Companies using the “Portman Traveller Tracking” tool can fulfil their duty of care obligations and be confident that they will always be able to locate their executives away from the office on business trips. Keeping up to date with the latest travel intelligence including iJET risk assessment data means you can support your employees with the latest information.

All the passengers’ profiles and information about any upcoming and current business trips are held on the portal. This enables a corporate travel manager to locate each and every traveller using an airline, car rental, Eurostar or hotel booked through the GDS. Targeted pre-trip briefings for all travellers are sent out at the time of booking so they are prepared for their trip.

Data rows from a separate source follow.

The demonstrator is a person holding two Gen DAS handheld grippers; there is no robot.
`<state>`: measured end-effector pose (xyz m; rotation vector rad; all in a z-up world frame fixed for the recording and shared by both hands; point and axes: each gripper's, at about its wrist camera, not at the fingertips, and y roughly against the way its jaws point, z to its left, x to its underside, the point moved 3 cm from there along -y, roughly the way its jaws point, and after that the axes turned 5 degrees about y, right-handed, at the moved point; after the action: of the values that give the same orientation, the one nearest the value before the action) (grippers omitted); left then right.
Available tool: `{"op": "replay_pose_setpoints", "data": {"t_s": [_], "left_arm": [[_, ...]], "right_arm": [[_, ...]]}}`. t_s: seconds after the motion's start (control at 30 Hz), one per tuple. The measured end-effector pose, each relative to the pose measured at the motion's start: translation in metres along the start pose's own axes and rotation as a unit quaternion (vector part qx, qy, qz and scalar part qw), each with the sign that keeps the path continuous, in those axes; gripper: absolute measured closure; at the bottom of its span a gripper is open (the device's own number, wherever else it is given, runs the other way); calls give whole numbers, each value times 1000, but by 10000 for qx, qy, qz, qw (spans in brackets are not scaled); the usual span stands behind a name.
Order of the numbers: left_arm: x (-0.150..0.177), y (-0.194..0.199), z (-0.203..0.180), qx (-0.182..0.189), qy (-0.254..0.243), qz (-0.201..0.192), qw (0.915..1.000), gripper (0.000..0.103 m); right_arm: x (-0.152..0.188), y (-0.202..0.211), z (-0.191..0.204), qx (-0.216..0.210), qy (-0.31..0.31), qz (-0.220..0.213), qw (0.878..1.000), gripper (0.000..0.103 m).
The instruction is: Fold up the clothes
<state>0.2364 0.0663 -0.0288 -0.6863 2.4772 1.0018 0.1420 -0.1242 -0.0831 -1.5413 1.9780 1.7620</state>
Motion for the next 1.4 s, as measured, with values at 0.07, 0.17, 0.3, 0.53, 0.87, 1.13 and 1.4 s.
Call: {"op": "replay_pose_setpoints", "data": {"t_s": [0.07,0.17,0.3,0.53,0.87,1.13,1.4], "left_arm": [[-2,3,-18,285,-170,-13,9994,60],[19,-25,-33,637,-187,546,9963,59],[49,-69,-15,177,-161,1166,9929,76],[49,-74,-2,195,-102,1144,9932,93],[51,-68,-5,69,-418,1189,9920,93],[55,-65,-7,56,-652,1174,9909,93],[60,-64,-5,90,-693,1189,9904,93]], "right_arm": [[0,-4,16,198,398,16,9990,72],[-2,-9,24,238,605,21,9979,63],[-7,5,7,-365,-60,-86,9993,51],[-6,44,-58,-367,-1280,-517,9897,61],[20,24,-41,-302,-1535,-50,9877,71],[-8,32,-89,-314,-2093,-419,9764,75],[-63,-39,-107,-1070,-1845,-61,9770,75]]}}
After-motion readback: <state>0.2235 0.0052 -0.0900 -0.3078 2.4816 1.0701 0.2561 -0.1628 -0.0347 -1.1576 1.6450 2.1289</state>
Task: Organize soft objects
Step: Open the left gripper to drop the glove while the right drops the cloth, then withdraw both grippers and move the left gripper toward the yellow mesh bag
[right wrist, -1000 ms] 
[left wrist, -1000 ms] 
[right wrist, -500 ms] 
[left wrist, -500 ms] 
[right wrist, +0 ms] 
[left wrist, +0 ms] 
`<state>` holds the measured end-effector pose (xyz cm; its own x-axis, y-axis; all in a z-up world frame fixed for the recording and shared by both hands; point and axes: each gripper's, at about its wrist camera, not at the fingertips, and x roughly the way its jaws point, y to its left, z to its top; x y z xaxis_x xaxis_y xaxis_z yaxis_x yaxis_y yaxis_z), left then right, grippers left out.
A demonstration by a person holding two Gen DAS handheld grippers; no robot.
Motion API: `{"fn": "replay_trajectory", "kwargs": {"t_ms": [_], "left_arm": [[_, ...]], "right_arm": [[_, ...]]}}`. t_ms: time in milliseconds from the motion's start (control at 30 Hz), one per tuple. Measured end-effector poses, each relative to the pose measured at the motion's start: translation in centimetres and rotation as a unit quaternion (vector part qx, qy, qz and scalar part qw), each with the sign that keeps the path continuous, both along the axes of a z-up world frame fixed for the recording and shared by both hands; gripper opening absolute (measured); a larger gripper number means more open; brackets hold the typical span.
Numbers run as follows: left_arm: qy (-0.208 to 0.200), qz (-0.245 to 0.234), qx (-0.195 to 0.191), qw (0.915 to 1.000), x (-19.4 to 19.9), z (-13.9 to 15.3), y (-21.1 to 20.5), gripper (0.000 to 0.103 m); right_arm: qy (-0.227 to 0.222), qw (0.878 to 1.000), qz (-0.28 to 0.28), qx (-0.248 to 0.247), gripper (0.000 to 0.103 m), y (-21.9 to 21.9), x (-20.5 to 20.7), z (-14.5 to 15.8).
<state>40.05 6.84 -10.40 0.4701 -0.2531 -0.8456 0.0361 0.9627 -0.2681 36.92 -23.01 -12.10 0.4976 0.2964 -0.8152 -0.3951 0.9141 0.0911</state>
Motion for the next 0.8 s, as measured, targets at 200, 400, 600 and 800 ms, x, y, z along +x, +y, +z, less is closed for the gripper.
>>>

The tool also allows managers to review upcoming trips and evaluate any potential risk. They can therefore act to stop travel to risky areas before it is undertaken or put measures in place to support the traveller if the trip is still deemed necessary.

The portal also offers managers the opportunity to send customised messages via text, email or the Portman mobile app. Because the company is in control of the communication it can send out company specific information such as “stay in the hotel” or “get home at any expense”.
If the traveller responds via the app, their location can be identified on the tool’s interactive map.


The role of the travel management company
A travel management company can play a critical part in any risk management company because of the data it can hold and the support and assistance it can provide.

It will be able to collect data from any booking made through it which means that any travellers in an area which becomes risky for whatever reason can be identified. So long as their traveller profile contains up-to-date contact information, they can be communicated with and given information and guidance as to what to do next. The ability to communicate can ensure that travellers have up-to-date information on anything which can disrupt their travel plans and be rebooked onto another flight, if necessary.

There are other ways in which a company could collect such data but the travel management company can use the data and its supplier relationships to put contingency plans for repatriation, or whatever other response is required, into action. For example, during the ash cloud episode of 2010, travel management companies were able to work with their airline partners to prioritise their corporate customers for flight rebookings.

Using a travel management company can also maximise compliance to the policy which the stakeholders have created. “We play a vital role in making sure that everything we do complies with a company’s travel policy,” says Adrian Parkes, Chief Commercial Officer at Portman.

Travel management companies can also offer expert advice on how to combat risk in different areas of travel. As an example, Parkes points out that they advise companies to ban self-drive in certain countries and to create policies that ensure compliance and safety in organisations which have a great number of employees using their own vehicles.

Parkes says that to increase traveller safety the trend now is to seek to have one trip itinerary for a whole trip’s management. “With one booking process you can manage it all,” he says. “If the itinerary is from home and back to home and even includes airport transfers, it can be used to manage the whole duty of care rather than having to do it in separate elements.”